→ WHAT IS REQUIRED: Write out each line of the records that has "hand" in it.

→ INFORMATION:
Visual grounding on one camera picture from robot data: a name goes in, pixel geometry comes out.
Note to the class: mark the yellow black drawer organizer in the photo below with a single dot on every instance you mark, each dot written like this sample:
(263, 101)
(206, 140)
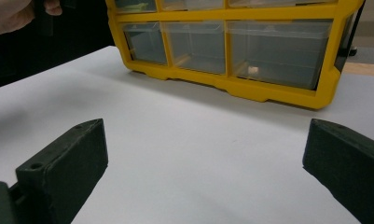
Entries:
(268, 12)

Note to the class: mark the wooden table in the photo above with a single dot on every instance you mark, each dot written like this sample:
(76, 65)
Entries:
(366, 70)

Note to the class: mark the grid of clear drawers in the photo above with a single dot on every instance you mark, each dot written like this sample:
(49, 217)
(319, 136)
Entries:
(278, 53)

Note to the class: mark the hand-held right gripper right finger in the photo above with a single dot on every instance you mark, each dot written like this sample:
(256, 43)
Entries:
(346, 168)

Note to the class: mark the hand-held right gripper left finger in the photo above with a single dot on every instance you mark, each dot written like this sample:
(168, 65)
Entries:
(66, 168)

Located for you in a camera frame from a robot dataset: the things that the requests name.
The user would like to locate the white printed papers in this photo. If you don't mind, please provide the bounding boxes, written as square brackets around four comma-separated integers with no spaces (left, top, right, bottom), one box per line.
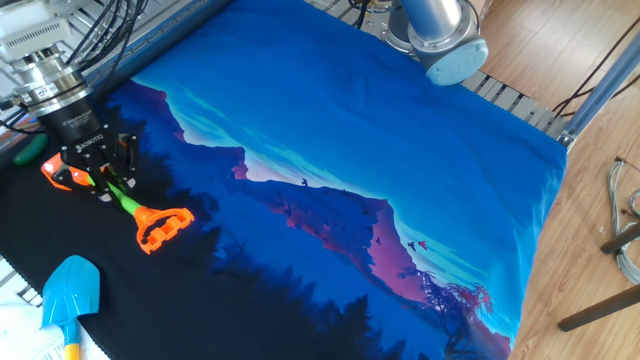
[0,299,112,360]

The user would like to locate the dark furniture leg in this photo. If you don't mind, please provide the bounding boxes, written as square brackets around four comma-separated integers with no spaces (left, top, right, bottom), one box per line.
[556,283,640,334]
[599,222,640,256]

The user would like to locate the orange shovel with green shaft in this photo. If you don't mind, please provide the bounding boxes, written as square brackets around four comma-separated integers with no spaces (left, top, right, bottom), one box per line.
[40,151,196,256]

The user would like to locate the mountain landscape printed cloth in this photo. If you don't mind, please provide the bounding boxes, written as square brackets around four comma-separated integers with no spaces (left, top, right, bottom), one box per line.
[0,0,569,360]

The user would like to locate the grey wire bundle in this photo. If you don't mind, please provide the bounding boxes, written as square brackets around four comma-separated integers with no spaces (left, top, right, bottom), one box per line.
[606,156,640,286]

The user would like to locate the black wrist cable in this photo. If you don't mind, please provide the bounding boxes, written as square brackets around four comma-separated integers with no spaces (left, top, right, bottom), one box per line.
[0,98,47,136]

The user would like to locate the black floor cable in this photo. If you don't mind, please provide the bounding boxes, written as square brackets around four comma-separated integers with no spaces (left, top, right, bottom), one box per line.
[551,14,640,120]

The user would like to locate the aluminium frame post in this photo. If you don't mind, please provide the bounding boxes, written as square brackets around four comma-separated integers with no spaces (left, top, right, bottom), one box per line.
[556,29,640,150]

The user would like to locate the blue shovel with yellow shaft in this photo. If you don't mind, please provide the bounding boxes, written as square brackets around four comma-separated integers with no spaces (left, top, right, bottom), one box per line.
[40,254,102,360]

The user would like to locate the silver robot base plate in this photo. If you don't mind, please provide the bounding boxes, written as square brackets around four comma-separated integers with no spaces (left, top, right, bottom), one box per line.
[349,0,474,85]

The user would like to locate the black cable bundle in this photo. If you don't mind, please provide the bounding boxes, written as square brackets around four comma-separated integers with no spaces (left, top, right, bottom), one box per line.
[64,0,151,96]

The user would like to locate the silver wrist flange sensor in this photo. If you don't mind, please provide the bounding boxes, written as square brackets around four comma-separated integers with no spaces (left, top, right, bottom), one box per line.
[8,47,95,120]

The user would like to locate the green oval object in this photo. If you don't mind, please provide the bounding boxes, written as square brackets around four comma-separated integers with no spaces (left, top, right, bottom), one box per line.
[12,132,50,168]

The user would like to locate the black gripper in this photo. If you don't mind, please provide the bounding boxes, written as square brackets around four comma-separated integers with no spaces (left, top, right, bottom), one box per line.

→ TASK OUTPUT:
Note to the class: mark the hand-held right gripper right finger in the photo above with a single dot on every instance you mark, each dot written like this sample:
Note to the class: mark the hand-held right gripper left finger in the photo above with a single dot on every instance you mark, each dot written like this sample:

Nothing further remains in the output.